Poor sealing of the kiln body: If there are problems with the sealing of the kiln head, kiln tail, and other parts of the rotary kiln, it can lead to the intake of cold air from the outside or the leakage of hot air inside the kiln. The inhalation of cold air will lower the temperature inside the kiln, while the leakage of hot air will increase heat loss and affect temperature stability.
influence
Product quality fluctuation: Unstable calcination temperature can cause uneven calcination of lime, resulting in significant fluctuations in product quality. Possible occurrence of partial lime burning with low activity; However, if some lime is burnt too much, its hardness will increase and its activity will also decrease. This will affect the competitiveness of the product in the market and reduce the economic benefits of the enterprise.
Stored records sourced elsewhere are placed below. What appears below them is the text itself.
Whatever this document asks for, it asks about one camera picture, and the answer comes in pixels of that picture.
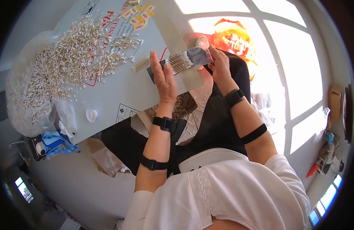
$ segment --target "hand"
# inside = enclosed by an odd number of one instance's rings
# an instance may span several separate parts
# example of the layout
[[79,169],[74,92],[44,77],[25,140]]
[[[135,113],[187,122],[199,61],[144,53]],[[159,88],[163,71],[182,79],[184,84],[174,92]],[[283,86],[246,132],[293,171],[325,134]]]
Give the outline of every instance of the hand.
[[164,72],[159,64],[156,52],[150,52],[150,66],[154,74],[154,82],[159,91],[161,103],[175,106],[177,98],[177,84],[169,64],[164,65]]
[[229,71],[229,58],[227,55],[214,48],[213,45],[209,46],[209,51],[213,56],[214,62],[209,63],[207,66],[213,71],[213,81],[217,84],[223,96],[234,89],[238,89]]

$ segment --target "white sleeve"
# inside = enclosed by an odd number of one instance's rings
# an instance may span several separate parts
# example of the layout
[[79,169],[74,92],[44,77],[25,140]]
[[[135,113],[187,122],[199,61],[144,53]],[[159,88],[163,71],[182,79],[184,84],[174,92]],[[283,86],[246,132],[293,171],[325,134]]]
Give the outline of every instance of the white sleeve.
[[122,230],[138,230],[143,228],[147,209],[153,195],[154,193],[149,191],[137,191],[133,194]]
[[286,157],[276,154],[269,158],[264,166],[274,172],[290,188],[303,210],[304,217],[308,219],[308,214],[310,213],[309,198],[306,195],[300,178],[297,177],[296,172],[290,166]]

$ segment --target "sneaker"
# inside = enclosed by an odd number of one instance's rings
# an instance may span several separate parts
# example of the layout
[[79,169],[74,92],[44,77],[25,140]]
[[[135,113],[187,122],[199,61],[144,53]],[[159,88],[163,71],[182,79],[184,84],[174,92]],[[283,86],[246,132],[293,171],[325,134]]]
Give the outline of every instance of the sneaker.
[[[209,47],[209,42],[205,36],[201,36],[196,40],[195,47]],[[197,70],[202,70],[204,67],[203,66],[198,66]]]

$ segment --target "lanyard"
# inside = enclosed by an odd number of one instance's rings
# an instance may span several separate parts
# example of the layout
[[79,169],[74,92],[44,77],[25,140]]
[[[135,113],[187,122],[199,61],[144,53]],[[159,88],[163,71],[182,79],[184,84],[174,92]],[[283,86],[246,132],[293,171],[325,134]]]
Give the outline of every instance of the lanyard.
[[66,149],[66,150],[65,149],[64,150],[55,149],[55,150],[47,152],[47,156],[51,156],[53,154],[70,154],[70,153],[74,153],[74,152],[77,152],[77,153],[81,152],[80,146],[71,144],[66,138],[64,138],[61,135],[55,135],[50,132],[47,132],[42,136],[42,139],[51,138],[52,136],[56,136],[57,138],[64,141],[66,143],[66,145],[69,147],[69,149]]

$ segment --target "forearm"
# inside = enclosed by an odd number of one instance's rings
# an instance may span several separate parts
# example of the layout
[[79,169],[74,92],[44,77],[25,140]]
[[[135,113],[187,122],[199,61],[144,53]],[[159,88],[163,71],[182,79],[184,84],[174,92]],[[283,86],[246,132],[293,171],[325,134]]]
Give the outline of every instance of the forearm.
[[[172,118],[174,104],[159,104],[157,117]],[[170,132],[161,130],[159,126],[152,125],[149,139],[144,148],[143,155],[157,162],[168,162],[170,153]],[[167,180],[167,170],[149,170],[140,164],[135,182],[135,192],[140,190],[155,192]]]
[[[233,79],[217,84],[217,86],[223,96],[226,96],[234,89],[239,89]],[[239,137],[248,135],[263,124],[262,119],[251,107],[250,103],[246,99],[246,96],[243,101],[235,104],[231,108],[233,122]],[[261,164],[265,164],[271,156],[277,154],[272,136],[268,131],[252,142],[247,143],[245,145],[245,149],[250,161]]]

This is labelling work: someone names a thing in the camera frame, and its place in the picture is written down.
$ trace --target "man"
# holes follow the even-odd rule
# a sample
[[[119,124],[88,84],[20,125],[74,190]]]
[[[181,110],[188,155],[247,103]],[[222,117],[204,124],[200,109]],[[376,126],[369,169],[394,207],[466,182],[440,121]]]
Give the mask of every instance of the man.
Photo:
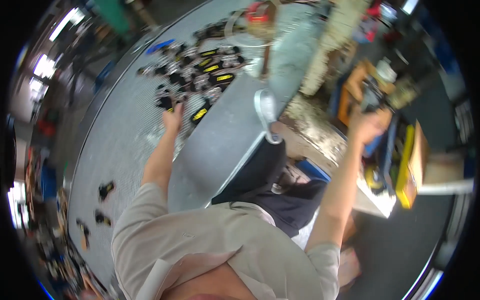
[[[261,199],[276,199],[265,190],[205,209],[168,214],[167,201],[181,201],[167,199],[167,188],[182,108],[177,104],[173,113],[163,113],[165,134],[113,234],[115,271],[127,299],[335,299],[340,246],[355,200],[361,153],[385,130],[378,115],[354,110],[348,149],[326,188],[303,251],[276,226],[284,212],[275,205],[291,202],[277,198],[269,202],[275,205],[268,206],[251,200],[258,198],[257,192]],[[283,220],[287,228],[295,223],[289,218]]]

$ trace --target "wall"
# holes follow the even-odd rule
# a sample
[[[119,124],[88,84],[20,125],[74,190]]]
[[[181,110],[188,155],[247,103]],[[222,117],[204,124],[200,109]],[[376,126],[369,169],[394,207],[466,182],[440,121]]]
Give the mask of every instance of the wall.
[[[15,168],[15,180],[25,180],[25,156],[28,148],[26,141],[17,139],[17,166]]]
[[[30,78],[24,78],[18,93],[14,94],[10,102],[11,114],[21,121],[30,122],[32,116],[33,101],[31,97]]]

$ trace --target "metal mesh table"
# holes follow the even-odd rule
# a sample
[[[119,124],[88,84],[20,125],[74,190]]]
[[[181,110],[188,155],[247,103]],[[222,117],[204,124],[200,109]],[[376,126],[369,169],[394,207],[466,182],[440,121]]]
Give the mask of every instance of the metal mesh table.
[[[193,45],[195,40],[192,34],[196,30],[230,16],[231,11],[245,8],[251,1],[211,1],[179,20],[154,43],[174,38],[186,42],[187,45]],[[287,36],[287,43],[283,43],[283,46],[274,46],[271,72],[279,78],[277,82],[279,89],[289,87],[283,93],[285,103],[297,91],[308,66],[309,57],[314,51],[312,45],[316,45],[316,40],[299,26],[301,20],[312,15],[312,7],[301,4],[287,6],[288,9],[282,8],[280,11],[278,30],[286,35],[296,29],[303,30],[303,33],[290,36],[304,40],[295,42],[295,39],[288,40]],[[228,40],[207,41],[201,50],[216,48],[218,44],[227,45]],[[262,51],[262,48],[244,49],[243,56],[251,60],[251,72],[255,72],[262,63],[259,59]],[[106,287],[114,276],[110,242],[115,222],[132,201],[139,187],[143,166],[165,130],[161,120],[164,110],[157,108],[154,101],[156,87],[159,84],[167,85],[168,80],[136,75],[140,67],[158,58],[157,54],[142,53],[124,72],[98,111],[75,167],[68,210],[68,232],[83,259]],[[193,96],[187,102],[184,125],[176,140],[175,156],[192,130],[189,117],[203,103],[201,96]],[[104,202],[100,203],[98,187],[111,180],[115,182],[115,189]],[[96,224],[94,211],[97,208],[112,219],[112,227]],[[91,231],[88,251],[81,249],[81,233],[76,225],[77,218]]]

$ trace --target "hand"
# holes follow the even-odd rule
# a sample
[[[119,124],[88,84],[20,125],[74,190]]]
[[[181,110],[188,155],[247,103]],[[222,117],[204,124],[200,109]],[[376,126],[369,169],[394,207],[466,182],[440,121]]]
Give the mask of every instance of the hand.
[[[389,112],[362,113],[360,105],[352,110],[348,125],[348,145],[364,147],[373,141],[376,136],[383,134],[388,127],[389,120],[385,114]]]
[[[175,132],[175,134],[179,133],[181,128],[182,115],[183,115],[183,103],[178,103],[173,108],[173,112],[169,112],[169,111],[163,112],[163,123],[167,131]]]

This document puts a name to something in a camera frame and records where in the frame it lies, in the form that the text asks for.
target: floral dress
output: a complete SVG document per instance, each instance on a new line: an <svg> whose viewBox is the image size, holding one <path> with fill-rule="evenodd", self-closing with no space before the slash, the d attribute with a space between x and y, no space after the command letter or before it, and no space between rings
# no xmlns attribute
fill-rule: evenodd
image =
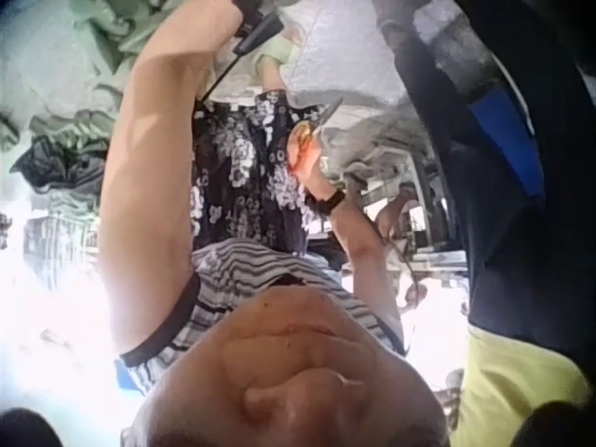
<svg viewBox="0 0 596 447"><path fill-rule="evenodd" d="M255 105L197 103L191 188L193 250L248 237L276 251L304 254L314 212L288 171L286 145L322 106L298 109L284 90L258 95Z"/></svg>

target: yellow shirt
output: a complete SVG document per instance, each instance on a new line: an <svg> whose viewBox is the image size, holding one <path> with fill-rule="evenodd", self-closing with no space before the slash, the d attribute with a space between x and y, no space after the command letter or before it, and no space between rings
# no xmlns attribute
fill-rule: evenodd
<svg viewBox="0 0 596 447"><path fill-rule="evenodd" d="M470 326L452 447L508 447L536 407L553 400L583 404L591 392L568 358Z"/></svg>

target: black watch strap
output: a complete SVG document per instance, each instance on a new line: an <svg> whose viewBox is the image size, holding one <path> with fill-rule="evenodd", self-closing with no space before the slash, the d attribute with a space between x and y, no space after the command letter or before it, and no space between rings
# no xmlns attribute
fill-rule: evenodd
<svg viewBox="0 0 596 447"><path fill-rule="evenodd" d="M332 211L335 210L335 207L342 203L344 199L344 191L338 189L337 191L335 191L333 196L329 198L329 200L320 200L319 202L317 202L318 212L320 212L325 217L329 217Z"/></svg>

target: black and white striped shirt
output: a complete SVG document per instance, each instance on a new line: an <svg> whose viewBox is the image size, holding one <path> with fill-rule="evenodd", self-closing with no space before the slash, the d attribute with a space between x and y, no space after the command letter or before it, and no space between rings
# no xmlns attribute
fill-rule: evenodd
<svg viewBox="0 0 596 447"><path fill-rule="evenodd" d="M332 298L385 347L403 354L395 334L369 308L306 258L272 251L251 239L228 239L193 253L196 274L166 321L144 343L122 356L146 393L200 336L245 300L293 277Z"/></svg>

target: wristwatch
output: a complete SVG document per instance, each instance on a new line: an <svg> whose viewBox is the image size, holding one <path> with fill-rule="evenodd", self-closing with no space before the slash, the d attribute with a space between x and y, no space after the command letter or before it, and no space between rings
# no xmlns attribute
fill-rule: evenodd
<svg viewBox="0 0 596 447"><path fill-rule="evenodd" d="M328 200L319 200L317 202L317 209L318 212L325 216L329 217L335 208L344 201L345 194L344 191L338 189L333 193L333 196L329 197Z"/></svg>
<svg viewBox="0 0 596 447"><path fill-rule="evenodd" d="M236 37L246 37L250 30L259 22L263 15L259 12L262 0L232 0L240 12L242 12L242 25L238 28Z"/></svg>

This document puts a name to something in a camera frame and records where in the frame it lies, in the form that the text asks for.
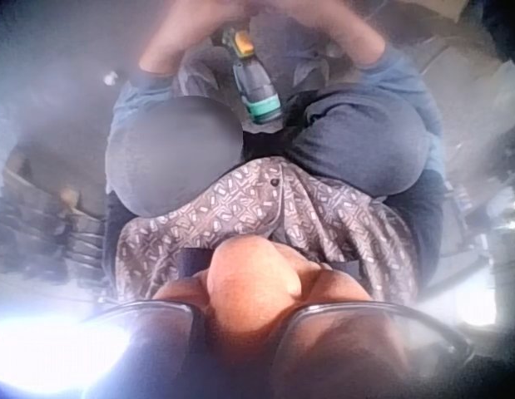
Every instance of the teal drill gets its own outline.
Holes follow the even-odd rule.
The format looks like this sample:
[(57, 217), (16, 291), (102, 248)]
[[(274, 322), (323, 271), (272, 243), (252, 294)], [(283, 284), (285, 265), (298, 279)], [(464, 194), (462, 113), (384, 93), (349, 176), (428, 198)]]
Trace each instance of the teal drill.
[(259, 58), (246, 28), (227, 27), (222, 42), (234, 57), (233, 73), (251, 120), (265, 125), (283, 117), (280, 97)]

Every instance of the hand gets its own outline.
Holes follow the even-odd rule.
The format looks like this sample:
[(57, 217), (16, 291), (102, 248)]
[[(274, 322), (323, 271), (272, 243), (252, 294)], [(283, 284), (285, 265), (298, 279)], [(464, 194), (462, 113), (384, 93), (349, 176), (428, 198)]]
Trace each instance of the hand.
[(223, 24), (249, 16), (253, 0), (174, 0), (165, 21), (139, 63), (143, 71), (177, 73), (186, 50), (211, 36)]
[(185, 51), (225, 23), (246, 18), (249, 8), (250, 0), (175, 0), (156, 36)]

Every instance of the floor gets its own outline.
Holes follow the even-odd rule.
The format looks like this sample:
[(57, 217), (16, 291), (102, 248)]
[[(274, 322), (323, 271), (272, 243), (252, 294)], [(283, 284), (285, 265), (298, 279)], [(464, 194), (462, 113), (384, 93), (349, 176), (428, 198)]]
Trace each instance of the floor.
[[(80, 207), (103, 216), (104, 151), (111, 109), (125, 71), (134, 65), (156, 25), (163, 0), (17, 0), (0, 7), (0, 171), (18, 145), (31, 162), (34, 183), (58, 193), (81, 192)], [(374, 23), (423, 72), (444, 116), (448, 173), (452, 180), (484, 185), (492, 143), (515, 126), (515, 66), (501, 65), (492, 43), (475, 26), (444, 20), (415, 6), (388, 6)], [(254, 24), (258, 51), (277, 32), (273, 21)], [(121, 79), (106, 86), (104, 76)], [(280, 74), (274, 74), (276, 81)], [(443, 266), (451, 271), (452, 265)], [(488, 276), (479, 278), (487, 287)], [(452, 296), (443, 303), (451, 303)], [(48, 287), (0, 276), (0, 317), (23, 312), (89, 314), (95, 303), (71, 286)], [(452, 323), (441, 305), (426, 309)]]

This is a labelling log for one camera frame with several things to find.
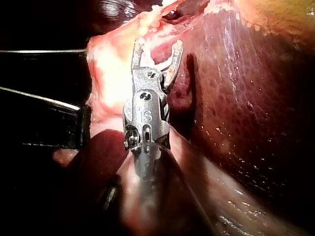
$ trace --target metal grasper jaws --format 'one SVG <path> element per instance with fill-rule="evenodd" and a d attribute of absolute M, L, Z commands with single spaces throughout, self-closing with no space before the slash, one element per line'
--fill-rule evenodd
<path fill-rule="evenodd" d="M 168 143 L 170 93 L 183 56 L 183 42 L 172 45 L 171 64 L 163 70 L 140 66 L 145 40 L 136 39 L 131 61 L 133 98 L 128 99 L 123 111 L 126 136 L 125 147 L 131 148 L 142 142 Z"/>
<path fill-rule="evenodd" d="M 156 68 L 140 66 L 144 43 L 145 43 L 145 40 L 142 37 L 137 38 L 133 47 L 133 54 L 132 54 L 132 61 L 131 61 L 131 73 L 132 73 L 132 79 L 133 79 L 133 84 L 134 84 L 133 92 L 137 90 L 138 81 L 135 80 L 136 78 L 135 75 L 137 75 L 137 72 L 136 72 L 137 70 L 142 70 L 143 72 L 146 72 L 146 70 L 157 70 Z M 184 51 L 183 42 L 181 40 L 177 40 L 176 43 L 172 45 L 171 64 L 163 68 L 161 71 L 157 72 L 158 78 L 160 79 L 162 91 L 166 95 L 168 95 L 173 88 L 175 79 L 179 71 L 179 66 L 183 57 L 183 51 Z"/>

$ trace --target dark background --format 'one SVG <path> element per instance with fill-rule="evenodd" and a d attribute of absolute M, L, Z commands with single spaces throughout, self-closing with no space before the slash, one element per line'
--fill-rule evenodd
<path fill-rule="evenodd" d="M 84 48 L 161 0 L 3 0 L 0 50 Z M 108 9 L 118 10 L 113 14 Z"/>

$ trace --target screw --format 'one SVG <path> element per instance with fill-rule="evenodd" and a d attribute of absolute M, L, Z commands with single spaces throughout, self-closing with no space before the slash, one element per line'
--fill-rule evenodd
<path fill-rule="evenodd" d="M 146 93 L 146 92 L 143 92 L 143 93 L 140 95 L 140 99 L 143 99 L 143 98 L 144 98 L 145 101 L 148 101 L 148 100 L 151 99 L 151 94 Z"/>
<path fill-rule="evenodd" d="M 148 72 L 148 76 L 150 77 L 150 78 L 154 78 L 155 77 L 155 72 L 154 71 L 149 71 Z"/>
Energy waste: In order to maintain the temperature inside the kiln within a certain range, it is necessary to increase the supply of fuel when the temperature decreases, and then reduce the supply of fuel when the temperature increases. This frequent adjustment can lead to energy waste. Meanwhile, unstable temperature can also affect combustion efficiency and further increase energy consumption.
Shortened equipment lifespan: Frequent temperature fluctuations can subject the kiln body and refractory materials to significant thermal stress, accelerating their damage and aging. For example, the thermal expansion and contraction of the kiln body can cause problems such as weld cracking and steel structure deformation. Refractory materials are also more prone to cracking and detachment due to repeated thermal stress, thereby shortening the service life of the equipment.
The rotary kiln lime kiln is prone to various malfunctions during operation, involving multiple aspects such as mechanical structure, refractory materials, and production processes. The causes of these faults are complex and may be interrelated. In order to ensure the normal operation of the rotary kiln lime kiln, improve production efficiency and product quality, and extend the service life of equipment, enterprises need to strengthen the daily maintenance and management of equipment, regularly inspect and repair equipment, optimize production process parameters, and improve the technical level and sense of responsibility of operators. At the same time, in the design, selection, and installation process of equipment, various factors should be fully considered, and reliable equipment and materials should be selected to ensure the overall performance and stability of the equipment. Only in this way can we effectively reduce the occurrence of faults, achieve safe, efficient, and stable operation of rotary kiln lime kilns, and create greater economic and social benefits for enterprises.